Escolhida por sua baixa população, de pouco mais de 25 mil habitantes, a cidade continuará sendo palco de mudanças até 2014, quando o projeto chegará ao seu fim com a chegada da chamada rede inteligente de energia elétrica para 10 mil pessoas na região, como explicou Orestes Castañeda, um dos engenheiros responsáveis pela experiência na cidade.

Também conhecida como smartgrid, a rede inteligente de energia elétrica é considerada um dos principais pilares para a construção de cidades inteligentes no país, e está cada vez mais próxima da realidade. “O smartgrid nada mais é do que uma junção das infra-estruturas de energia e comunicação, para você transmitir informação e energia nas duas vias”, explica Luciano Alakija, responsável pelas chamadas soluções machine to machine (M2M) da Telefônica.

No ano passado, foi regulamentado pelo governo federal o uso dos chamados medidores inteligentes de energia elétrica, que devem começar a desembarcar nas residências de consumidores a partir de fevereiro e março de 2014. A partir de então, consumidores que desejarem obter o medidor poderão pedir gratuitamente para a concessionária de energia, que deverá fornecê-lo. Com o medidor, o consumidor poderá usar a chamada tarifa variável ao longo do dia, que reduzirá o preço da energia elétrica em horários de menor demanda.

O sistema é a base do smartgrid e permitirá transformar a grade elétrica brasileira em uma rede descentralizada, na qual residências poderão se tornar pólos geradores de energia, que poderão colocar energia elétrica dentro da rede através de placas solares ou microgeração eólica, por exemplo. Com a descentralização, o custo e consumo médio de energia em uma cidade inteligente deve cair progressivamente e, por tabela, ser mais sustentável.

O sistema traz ainda mais uma vantagem tributária para o governo brasileiro, reduzindo a perda anual de quase US$ 4 bilhões (cerca de R$ 7,9 bilhões) com as chamadas perdas não-técnicas de energia – o vulgo roubo ou “gato”.

O sistema deve, entretanto, demandar um investimento pesado por parte de empresas privadas do setor antes de se tornar realidade no país inteiro “Hoje, as empresas de energia estão muito pressionadas, tiveram recentemente uma redução de tarifas, ou seja, das receitas. Acredito que é um desafio para elas, por outro lado, é também uma oportunidade, porque a partir do desafio, você procura idéias inovadoras” afirmou Luciano. Segundo ele, para o ideal avançar, entretanto, é preciso que a população também se engaje e comece a tomar atitudes inteligentes em suas cidades, pelas quais passam a sustentabilidade e o consumo consciente de recursos.

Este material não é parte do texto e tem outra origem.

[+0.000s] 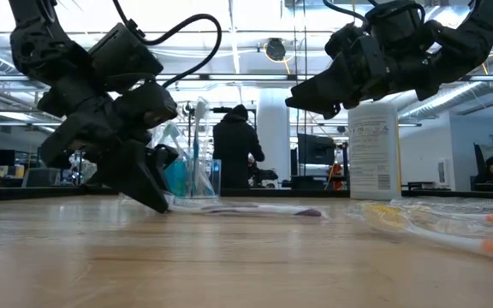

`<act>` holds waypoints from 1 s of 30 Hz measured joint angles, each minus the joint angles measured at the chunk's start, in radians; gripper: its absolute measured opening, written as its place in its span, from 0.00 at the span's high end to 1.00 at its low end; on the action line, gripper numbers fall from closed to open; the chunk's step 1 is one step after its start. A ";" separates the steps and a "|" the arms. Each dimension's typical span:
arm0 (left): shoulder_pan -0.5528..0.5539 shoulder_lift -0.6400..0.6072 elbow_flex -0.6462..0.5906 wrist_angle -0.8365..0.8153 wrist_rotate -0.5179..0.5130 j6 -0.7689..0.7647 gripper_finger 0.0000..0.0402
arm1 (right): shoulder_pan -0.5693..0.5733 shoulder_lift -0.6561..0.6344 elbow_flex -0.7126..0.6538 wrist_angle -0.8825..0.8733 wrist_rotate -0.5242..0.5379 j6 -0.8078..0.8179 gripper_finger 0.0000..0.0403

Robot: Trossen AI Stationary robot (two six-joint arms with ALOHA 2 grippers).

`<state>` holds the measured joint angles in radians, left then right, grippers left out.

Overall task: Pick & Place toothbrushing station
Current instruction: Put the violet toothbrush into the transparent organizer

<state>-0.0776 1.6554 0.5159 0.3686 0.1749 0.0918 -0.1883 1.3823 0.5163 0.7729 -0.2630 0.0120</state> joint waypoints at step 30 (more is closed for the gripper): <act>-0.111 -0.199 0.771 -1.371 -0.682 0.584 0.88 | 0.000 0.000 0.000 -0.016 0.000 -0.042 0.50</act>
<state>-0.1890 1.4567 1.2871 -1.0021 -0.5076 0.6758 -0.1883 1.3827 0.5163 0.7571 -0.2634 -0.0303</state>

Para completar as esferas de influência, Luciano destaca a importância do poder público na evolução das cidades. “Eles criam as condições regulatórias. E o governo está atuando nessa linha, o Brasil está evoluindo em termos de regulação".

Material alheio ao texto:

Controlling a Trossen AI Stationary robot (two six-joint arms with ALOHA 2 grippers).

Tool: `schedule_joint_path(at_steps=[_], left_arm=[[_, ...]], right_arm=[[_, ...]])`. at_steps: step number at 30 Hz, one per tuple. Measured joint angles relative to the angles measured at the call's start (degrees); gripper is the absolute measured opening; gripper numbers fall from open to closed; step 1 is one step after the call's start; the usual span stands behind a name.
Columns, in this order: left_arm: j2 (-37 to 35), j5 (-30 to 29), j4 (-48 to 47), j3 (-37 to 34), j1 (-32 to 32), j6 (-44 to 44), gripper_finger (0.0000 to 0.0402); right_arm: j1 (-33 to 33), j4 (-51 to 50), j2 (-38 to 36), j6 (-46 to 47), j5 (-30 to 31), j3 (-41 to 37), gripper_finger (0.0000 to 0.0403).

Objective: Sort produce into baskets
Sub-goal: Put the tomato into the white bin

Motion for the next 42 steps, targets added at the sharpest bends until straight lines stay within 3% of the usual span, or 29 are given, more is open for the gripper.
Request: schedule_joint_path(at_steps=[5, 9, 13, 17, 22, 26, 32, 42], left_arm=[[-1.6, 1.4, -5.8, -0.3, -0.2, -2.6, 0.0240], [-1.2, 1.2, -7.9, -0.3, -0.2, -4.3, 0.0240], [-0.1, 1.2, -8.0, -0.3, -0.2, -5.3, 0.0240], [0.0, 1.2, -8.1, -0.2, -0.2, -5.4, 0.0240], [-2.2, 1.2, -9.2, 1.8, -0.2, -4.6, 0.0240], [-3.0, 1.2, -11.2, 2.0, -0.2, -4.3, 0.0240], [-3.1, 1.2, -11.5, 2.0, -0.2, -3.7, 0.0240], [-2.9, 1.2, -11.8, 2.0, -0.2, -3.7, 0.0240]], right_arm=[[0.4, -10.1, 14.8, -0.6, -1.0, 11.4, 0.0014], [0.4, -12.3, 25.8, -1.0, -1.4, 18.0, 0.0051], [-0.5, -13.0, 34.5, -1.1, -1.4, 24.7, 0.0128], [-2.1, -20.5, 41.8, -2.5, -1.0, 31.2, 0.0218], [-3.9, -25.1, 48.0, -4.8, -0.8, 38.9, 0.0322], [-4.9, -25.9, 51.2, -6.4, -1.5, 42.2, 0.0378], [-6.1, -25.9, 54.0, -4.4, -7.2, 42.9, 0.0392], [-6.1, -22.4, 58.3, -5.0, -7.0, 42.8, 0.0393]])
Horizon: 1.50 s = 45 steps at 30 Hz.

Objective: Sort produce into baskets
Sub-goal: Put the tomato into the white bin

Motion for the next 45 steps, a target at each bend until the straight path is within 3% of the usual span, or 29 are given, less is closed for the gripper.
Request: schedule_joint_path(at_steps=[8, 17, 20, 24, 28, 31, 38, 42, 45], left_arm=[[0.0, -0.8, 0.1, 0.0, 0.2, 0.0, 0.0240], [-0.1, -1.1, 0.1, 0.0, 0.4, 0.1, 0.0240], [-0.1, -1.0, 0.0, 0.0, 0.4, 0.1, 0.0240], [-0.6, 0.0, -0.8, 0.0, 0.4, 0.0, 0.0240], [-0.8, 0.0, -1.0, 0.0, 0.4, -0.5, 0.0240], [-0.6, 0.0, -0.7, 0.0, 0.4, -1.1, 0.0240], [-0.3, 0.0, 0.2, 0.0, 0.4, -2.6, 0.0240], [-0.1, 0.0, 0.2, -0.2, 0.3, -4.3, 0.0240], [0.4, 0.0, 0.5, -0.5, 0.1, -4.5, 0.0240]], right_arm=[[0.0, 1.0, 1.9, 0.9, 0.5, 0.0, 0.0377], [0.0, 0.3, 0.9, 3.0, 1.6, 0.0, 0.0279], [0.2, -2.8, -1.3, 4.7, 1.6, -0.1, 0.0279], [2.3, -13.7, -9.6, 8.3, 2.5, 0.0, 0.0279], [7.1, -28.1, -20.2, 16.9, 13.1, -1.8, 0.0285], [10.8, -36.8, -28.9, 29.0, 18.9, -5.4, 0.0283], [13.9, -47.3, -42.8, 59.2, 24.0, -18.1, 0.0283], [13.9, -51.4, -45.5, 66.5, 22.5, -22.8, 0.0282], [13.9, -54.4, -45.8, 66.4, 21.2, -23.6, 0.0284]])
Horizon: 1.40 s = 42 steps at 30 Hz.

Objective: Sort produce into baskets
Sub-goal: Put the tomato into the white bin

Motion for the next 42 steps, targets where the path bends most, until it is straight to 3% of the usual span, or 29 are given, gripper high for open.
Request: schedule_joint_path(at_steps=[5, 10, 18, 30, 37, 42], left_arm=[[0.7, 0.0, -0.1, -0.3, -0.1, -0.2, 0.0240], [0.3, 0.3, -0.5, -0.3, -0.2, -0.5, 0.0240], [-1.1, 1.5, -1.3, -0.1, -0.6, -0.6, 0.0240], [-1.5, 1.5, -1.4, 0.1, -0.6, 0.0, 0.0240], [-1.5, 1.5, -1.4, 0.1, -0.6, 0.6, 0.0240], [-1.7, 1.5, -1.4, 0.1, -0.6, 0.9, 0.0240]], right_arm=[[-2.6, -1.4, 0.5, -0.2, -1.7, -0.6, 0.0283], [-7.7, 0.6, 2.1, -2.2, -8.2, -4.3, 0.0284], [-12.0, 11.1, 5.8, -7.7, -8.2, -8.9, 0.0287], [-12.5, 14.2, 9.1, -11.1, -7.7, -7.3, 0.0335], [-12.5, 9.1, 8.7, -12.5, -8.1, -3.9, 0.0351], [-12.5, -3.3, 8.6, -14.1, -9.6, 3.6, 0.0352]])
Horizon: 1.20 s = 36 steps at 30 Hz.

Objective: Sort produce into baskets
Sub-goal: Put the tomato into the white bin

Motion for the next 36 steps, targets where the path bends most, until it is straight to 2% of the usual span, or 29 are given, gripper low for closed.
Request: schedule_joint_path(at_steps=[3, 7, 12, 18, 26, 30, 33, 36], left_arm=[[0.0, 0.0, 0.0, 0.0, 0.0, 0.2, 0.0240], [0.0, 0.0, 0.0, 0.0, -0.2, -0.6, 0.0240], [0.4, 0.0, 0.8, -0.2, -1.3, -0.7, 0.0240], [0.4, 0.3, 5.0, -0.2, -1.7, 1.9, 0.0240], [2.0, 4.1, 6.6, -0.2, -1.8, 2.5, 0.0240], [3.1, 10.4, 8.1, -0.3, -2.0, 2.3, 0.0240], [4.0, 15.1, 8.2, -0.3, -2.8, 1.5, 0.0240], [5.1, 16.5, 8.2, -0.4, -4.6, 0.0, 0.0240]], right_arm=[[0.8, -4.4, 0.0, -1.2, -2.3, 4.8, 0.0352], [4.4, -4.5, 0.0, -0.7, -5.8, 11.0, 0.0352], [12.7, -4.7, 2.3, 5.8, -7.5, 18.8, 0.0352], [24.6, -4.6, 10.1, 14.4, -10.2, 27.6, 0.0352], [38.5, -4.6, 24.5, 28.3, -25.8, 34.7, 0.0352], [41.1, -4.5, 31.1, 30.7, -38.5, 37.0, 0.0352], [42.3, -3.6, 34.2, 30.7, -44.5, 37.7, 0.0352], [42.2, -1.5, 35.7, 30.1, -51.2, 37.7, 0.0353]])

Já para Fábio Gandour, cientista-chefe da IBM-Brasil, a cidade inteligente também passa por uma dimensão filosófica. “Um conceito é valido se seu extremo oposto também é válido”, disse. Para Gandour, não existem coisas como um “carro burro” ou uma “cadeira burra”, apenas “seres humanos burros” que não mudaram a forma como veem suas cidades. Apesar disso, o cientista também coloca uma dimensão tecnológica na sua fórmula, apontando para a possibilidade de termos tanto cidades melhores quanto mais conectadas. “[A cidade] tem que ter objetos que reagem corretamente e mais rápido que os seres humanos. Precisamos de sensores atuantes, sensores de temperatura, de pressão, de imagem, de som e de movimento”, disse.